In late 1970s Japan, somebody though it would be a good idea to make a cartoon adaptation of a 1963 American children's book called Rascal the Raccoon-- a tale of a boy and his, well, his raccoon, found as a helpless baby and raised for a year through various of the boy's adventures. At the end of the book, the boy realizes that his raccoon has become a wild animal, as it begins to express its natural invasiveness and aggressiveness. So, ultimately, the boy canoes the critter downstream to release it to a new life in its native wilds.

The cartoon, Araiguma Rasukaru (a literal translation of the book title) was naturally a bit more cartoonish in its ideation of these events. The raccoon became a bit more of an anthropomorphic ally to the boy, doing things like turning book pages for him to read and such. The Japanese ate it up, they loved the cuteness of the cartoon animal, and hence sprung a brief national vogue for the importation of raccoons -- which had never existed in the wild in Japan -- as pets, no doubt with the image that they would serve as faithful and happy little companions, like dogs even, but with that extra benefit of prehensile limbs with which to help out with grasping tasks.

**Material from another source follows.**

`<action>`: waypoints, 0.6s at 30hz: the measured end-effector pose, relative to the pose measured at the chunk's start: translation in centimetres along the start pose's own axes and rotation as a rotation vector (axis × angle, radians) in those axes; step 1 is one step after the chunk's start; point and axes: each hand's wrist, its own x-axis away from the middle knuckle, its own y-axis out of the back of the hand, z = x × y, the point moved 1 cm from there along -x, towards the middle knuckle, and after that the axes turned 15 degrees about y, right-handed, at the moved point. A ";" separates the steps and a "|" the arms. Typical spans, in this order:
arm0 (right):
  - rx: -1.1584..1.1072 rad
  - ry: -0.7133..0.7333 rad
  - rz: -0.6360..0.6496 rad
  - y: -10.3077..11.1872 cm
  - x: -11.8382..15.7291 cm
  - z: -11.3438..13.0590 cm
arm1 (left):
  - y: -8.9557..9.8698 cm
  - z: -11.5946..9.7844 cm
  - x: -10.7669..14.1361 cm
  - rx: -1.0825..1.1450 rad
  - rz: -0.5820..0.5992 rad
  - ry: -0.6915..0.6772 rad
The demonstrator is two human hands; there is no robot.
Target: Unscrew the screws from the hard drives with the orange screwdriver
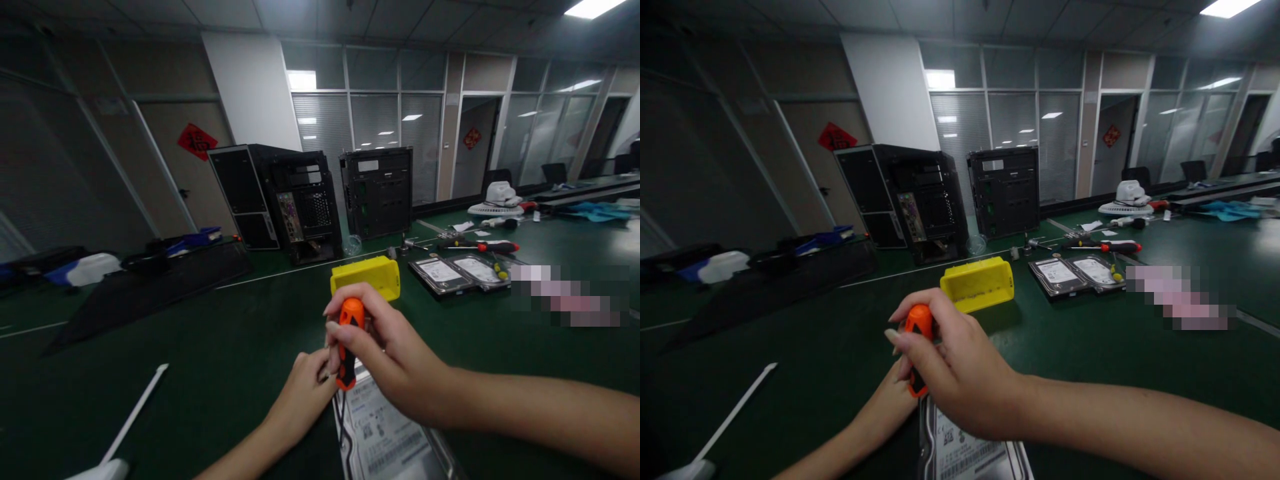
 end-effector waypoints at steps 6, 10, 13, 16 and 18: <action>-0.061 0.012 -0.035 0.2 0.0 0.0 | 0.3 -0.4 0.0 0.064 0.024 -0.057; -0.081 0.017 -0.040 0.2 0.0 -0.2 | 0.1 -0.2 -0.1 0.069 0.019 -0.065; -0.075 0.000 -0.032 0.2 0.0 -0.3 | 0.1 -0.2 0.0 0.067 0.017 -0.072; -0.060 -0.008 -0.019 0.2 0.1 -0.3 | 0.3 -0.5 0.1 0.050 0.027 -0.065; -0.056 -0.003 0.014 0.2 0.1 -0.1 | 0.4 -0.5 0.1 0.038 0.023 -0.053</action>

In all, some 1,500 raccoons were imported. But it didn't take to long for the Japanese families who brought home these darling pets to learn the lesson of the book, and ultimately of the cartoon series. Raccoons are not pets, not domesticated, nor instantly domesticatable.

Now this is not to suggest that it would be impossible to engage in a program of raccoon domestication through, for example, a century or so of careful breeding aimed at selecting those animals which avoid those wild traits of aggressive behavior, and generally getting into and overturning and making a mess of everything. Such an effort has been done as a scientific experiment with foxes in Russia, where, over fifty years from the program's start, cuddly foxes who behave like dogs have been obtained. But no such effort has yet been made with the raccoon.

And so, when the Japanese people understood that their pet raccoon could no longer live in their home, they followed the example of the book and the cartoon, taking their raccoons to wild places-- in Japan, naturally-- and setting them free. Most often those places in Japan where wilderness still reigns are home to, or in close proximity to, a Buddhist temple. And so, for added blessings, the importers of these animals would take their raccoon and leave it at the temple door, or on the temple steps, or elsewhere on the temple grounds.

And that is why to this day, over 40 Japanese prefectures have Buddhist temples which are infested with raccoons.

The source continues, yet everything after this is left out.